## ABOUT THIS EXERCISE
From start to end of the material below, restate each line exactly.
-- INFORMATION SUPPLIED follows --
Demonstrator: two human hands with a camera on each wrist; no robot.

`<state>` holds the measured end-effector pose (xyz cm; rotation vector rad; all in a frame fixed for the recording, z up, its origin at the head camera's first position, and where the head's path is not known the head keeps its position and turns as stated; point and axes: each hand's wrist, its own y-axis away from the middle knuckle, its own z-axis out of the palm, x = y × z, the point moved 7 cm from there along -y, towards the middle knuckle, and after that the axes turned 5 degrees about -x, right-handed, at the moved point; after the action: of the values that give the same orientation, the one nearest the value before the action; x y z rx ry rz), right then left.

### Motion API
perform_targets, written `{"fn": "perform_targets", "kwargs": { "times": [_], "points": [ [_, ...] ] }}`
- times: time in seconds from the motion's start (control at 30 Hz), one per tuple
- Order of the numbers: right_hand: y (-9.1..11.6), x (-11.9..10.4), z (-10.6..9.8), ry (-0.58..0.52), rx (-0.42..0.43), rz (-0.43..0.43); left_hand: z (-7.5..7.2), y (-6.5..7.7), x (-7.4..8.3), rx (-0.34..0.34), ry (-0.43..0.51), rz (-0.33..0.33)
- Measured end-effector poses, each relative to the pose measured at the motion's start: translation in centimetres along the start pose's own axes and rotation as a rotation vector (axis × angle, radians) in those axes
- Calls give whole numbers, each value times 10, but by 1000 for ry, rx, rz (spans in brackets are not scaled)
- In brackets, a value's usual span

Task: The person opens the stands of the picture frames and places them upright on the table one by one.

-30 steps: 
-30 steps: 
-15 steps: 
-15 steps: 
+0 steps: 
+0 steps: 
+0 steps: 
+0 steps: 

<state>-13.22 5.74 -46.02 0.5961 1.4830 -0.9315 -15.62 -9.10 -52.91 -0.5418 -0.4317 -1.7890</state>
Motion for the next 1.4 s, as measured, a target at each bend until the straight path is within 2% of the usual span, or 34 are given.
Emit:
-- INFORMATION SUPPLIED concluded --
## THE COMPLETED TASK
Demonstrator: two human hands with a camera on each wrist; no robot.

`<state>` holds the measured end-effector pose (xyz cm; rotation vector rad; all in a frame fixed for the recording, z up, its origin at the head camera's first position, and where the head's path is not known the head keeps its position and turns as stated; point and axes: each hand's wrist, its own y-axis away from the middle knuckle, its own z-axis out of the palm, x = y × z, the point moved 7 cm from there along -y, towards the middle knuckle, and after that the axes turned 5 degrees about -x, right-handed, at the moved point; after the action: of the values that give the same orientation, the one nearest the value before the action; x y z rx ry rz), right then left.

### Motion API
perform_targets, written `{"fn": "perform_targets", "kwargs": { "times": [_], "points": [ [_, ...] ] }}`
- times: time in seconds from the motion's start (control at 30 Hz), one per tuple
- Order of the numbers: right_hand: y (-9.1..11.6), x (-11.9..10.4), z (-10.6..9.8), ry (-0.58..0.52), rx (-0.42..0.43), rz (-0.43..0.43); left_hand: z (-7.5..7.2), y (-6.5..7.7), x (-7.4..8.3), rx (-0.34..0.34), ry (-0.43..0.51), rz (-0.33..0.33)
- Measured end-effector poses, each relative to the pose measured at the motion's start: translation in centimetres along the start pose's own axes and rotation as a rotation vector (axis × angle, radians) in those axes
- Calls give whole numbers, each value times 10, but by 1000 for ry, rx, rz (spans in brackets are not scaled)
- In brackets, a value's usual span

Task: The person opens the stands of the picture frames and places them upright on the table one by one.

-30 steps: 
-30 steps: 
-15 steps: 
-15 steps: 
+0 steps: 
+0 steps: 
+0 steps: 
+0 steps: 

<state>-13.22 5.74 -46.02 0.5961 1.4830 -0.9315 -15.62 -9.10 -52.91 -0.5418 -0.4317 -1.7890</state>
Motion for the next 1.4 s, as measured, a target at each bend until the straight path is within 2% of the usual span, or 34 are given.
Emit:

This answer requires nothing else.